### Task directions
Locate the string "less" in the listing below. Copy every line where it is found.

________________________

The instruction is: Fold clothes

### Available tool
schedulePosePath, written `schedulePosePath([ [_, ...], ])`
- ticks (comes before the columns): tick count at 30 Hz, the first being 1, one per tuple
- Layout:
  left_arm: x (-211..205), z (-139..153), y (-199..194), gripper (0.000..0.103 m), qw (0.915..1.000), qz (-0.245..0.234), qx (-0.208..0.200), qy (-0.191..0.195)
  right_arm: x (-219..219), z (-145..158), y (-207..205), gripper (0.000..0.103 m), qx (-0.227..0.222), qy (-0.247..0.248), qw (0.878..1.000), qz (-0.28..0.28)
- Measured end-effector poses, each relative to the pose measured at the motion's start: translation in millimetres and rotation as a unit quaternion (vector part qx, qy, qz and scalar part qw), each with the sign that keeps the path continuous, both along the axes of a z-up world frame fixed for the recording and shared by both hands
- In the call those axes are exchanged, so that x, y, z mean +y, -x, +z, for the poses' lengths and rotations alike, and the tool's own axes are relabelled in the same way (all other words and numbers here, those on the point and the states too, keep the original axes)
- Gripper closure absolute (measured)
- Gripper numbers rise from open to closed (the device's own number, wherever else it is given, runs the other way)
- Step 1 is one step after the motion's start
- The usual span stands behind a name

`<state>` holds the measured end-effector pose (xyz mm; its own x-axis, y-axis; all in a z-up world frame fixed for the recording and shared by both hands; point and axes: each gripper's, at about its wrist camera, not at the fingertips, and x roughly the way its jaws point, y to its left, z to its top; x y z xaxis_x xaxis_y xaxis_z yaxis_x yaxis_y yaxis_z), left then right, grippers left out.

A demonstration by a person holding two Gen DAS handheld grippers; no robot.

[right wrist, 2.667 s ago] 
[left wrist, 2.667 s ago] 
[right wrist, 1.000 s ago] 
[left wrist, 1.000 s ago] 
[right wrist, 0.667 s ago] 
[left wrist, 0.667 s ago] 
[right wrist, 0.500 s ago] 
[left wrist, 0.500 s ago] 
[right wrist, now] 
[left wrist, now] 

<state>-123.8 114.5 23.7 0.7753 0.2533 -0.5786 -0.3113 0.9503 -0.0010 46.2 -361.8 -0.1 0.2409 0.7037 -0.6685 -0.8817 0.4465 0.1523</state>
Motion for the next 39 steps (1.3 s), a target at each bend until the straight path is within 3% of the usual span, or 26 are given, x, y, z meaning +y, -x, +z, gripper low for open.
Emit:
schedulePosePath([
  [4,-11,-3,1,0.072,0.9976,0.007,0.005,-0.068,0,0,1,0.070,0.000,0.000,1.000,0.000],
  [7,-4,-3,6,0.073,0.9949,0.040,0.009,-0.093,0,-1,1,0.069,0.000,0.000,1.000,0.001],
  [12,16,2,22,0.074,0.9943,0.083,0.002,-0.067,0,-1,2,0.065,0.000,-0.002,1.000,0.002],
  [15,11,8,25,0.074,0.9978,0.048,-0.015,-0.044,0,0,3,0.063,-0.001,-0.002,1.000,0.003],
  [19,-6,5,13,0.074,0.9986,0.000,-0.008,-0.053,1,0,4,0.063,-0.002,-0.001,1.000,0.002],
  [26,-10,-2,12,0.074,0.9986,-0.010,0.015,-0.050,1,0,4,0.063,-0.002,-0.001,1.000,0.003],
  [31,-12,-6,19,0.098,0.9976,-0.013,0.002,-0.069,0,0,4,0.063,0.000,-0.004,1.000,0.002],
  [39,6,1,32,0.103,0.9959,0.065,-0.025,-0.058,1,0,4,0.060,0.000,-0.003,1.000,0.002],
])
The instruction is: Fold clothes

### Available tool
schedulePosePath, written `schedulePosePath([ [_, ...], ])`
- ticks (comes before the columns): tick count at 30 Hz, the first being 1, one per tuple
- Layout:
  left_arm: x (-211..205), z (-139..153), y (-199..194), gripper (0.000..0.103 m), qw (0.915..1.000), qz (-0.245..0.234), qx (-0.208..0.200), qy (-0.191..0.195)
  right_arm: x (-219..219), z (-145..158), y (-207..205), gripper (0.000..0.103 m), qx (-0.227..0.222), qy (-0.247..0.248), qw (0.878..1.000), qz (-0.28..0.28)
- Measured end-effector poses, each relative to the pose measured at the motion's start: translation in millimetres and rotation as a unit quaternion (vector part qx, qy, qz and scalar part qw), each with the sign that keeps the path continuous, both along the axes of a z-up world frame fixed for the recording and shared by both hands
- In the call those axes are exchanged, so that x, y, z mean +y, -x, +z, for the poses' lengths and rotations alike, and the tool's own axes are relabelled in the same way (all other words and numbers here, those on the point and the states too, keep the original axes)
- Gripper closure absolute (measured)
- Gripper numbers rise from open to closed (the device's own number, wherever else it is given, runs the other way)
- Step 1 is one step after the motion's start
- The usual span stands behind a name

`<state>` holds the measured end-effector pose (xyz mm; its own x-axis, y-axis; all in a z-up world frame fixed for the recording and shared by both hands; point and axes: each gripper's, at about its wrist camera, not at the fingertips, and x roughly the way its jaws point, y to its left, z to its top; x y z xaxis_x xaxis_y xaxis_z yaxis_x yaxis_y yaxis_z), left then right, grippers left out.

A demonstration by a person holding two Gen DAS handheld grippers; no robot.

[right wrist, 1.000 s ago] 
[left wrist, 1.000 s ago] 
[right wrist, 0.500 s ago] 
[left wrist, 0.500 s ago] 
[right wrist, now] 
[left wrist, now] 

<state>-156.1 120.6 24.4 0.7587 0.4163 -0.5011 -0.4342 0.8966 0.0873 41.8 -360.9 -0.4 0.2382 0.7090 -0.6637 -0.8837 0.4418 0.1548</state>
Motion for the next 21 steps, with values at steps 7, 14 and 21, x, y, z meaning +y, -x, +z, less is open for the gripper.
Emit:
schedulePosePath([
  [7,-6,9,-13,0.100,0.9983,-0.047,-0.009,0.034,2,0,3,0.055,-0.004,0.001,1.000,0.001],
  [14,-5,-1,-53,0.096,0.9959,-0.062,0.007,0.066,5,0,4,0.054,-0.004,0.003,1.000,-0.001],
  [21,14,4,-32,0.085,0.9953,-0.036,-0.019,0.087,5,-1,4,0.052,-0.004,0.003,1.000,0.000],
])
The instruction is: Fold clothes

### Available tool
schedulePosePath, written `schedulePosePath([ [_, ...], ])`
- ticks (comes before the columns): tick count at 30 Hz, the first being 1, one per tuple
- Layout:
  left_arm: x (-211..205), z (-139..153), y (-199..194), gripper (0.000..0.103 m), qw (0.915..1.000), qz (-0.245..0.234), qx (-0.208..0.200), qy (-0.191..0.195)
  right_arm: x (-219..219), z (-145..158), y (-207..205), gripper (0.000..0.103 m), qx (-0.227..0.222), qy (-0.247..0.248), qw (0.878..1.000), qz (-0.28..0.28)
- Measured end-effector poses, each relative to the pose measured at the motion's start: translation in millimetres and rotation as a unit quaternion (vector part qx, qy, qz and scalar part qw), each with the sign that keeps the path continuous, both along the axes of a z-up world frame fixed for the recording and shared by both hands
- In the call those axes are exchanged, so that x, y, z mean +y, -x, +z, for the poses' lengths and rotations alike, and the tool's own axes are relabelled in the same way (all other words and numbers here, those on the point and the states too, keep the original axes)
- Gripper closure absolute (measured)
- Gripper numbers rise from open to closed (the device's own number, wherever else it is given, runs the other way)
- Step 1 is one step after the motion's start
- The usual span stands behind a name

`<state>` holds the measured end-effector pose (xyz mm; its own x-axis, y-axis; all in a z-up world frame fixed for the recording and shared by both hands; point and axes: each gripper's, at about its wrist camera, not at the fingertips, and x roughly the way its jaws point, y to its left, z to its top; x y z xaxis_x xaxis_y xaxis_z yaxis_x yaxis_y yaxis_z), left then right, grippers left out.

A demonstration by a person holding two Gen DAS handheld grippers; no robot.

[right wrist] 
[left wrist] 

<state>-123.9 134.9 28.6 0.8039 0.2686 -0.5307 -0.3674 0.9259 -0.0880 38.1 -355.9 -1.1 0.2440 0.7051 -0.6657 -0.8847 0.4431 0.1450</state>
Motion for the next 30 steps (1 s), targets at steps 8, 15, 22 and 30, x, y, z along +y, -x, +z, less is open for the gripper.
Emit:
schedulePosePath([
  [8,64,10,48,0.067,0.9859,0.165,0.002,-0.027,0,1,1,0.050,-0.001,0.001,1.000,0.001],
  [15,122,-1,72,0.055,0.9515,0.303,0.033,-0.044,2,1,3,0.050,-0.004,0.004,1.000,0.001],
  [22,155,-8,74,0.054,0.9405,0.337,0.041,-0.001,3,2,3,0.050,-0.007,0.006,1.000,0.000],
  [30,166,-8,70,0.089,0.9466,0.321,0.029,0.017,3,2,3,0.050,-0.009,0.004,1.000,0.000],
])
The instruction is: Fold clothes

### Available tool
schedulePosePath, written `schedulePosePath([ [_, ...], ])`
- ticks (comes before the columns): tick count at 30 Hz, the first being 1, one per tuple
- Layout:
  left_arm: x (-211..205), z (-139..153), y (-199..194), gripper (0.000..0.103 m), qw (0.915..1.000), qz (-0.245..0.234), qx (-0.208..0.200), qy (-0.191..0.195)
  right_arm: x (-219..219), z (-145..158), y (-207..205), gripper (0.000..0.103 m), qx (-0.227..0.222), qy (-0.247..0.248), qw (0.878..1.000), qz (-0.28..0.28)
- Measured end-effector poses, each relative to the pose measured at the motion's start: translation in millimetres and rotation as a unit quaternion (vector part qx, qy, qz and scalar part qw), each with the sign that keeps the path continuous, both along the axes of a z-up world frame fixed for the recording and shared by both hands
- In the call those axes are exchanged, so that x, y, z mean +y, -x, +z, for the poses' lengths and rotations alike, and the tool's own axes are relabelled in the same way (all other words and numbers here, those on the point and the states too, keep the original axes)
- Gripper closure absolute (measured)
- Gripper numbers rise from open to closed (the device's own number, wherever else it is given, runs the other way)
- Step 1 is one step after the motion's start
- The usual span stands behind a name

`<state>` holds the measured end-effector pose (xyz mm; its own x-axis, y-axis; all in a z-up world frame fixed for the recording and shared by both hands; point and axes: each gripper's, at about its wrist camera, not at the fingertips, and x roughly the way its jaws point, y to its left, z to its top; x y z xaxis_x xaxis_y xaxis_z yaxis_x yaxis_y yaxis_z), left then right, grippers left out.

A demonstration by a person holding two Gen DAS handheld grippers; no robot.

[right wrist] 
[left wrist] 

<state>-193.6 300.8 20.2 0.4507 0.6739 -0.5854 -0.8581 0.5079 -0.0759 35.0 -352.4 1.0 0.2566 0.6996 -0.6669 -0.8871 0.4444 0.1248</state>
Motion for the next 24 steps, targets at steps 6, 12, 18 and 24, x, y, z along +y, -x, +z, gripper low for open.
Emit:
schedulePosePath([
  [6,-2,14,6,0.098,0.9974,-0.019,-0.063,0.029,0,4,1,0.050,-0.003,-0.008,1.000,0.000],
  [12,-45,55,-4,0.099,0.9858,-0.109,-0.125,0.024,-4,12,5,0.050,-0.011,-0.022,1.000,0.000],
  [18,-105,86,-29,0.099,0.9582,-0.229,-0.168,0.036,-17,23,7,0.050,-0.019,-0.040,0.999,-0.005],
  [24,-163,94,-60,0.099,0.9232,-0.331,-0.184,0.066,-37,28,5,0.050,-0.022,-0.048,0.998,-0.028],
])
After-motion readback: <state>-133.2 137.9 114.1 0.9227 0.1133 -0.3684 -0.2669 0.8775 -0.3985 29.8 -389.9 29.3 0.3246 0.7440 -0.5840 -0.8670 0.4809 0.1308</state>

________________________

### Output below
Motion for the next 21 steps, with values at steps 7, 14 and 21, x, y, z meaning +y, -x, +z, less is open for the gripper.
Motion for the next 30 steps (1 s), targets at steps 8, 15, 22 and 30, x, y, z along +y, -x, +z, less is open for the gripper.

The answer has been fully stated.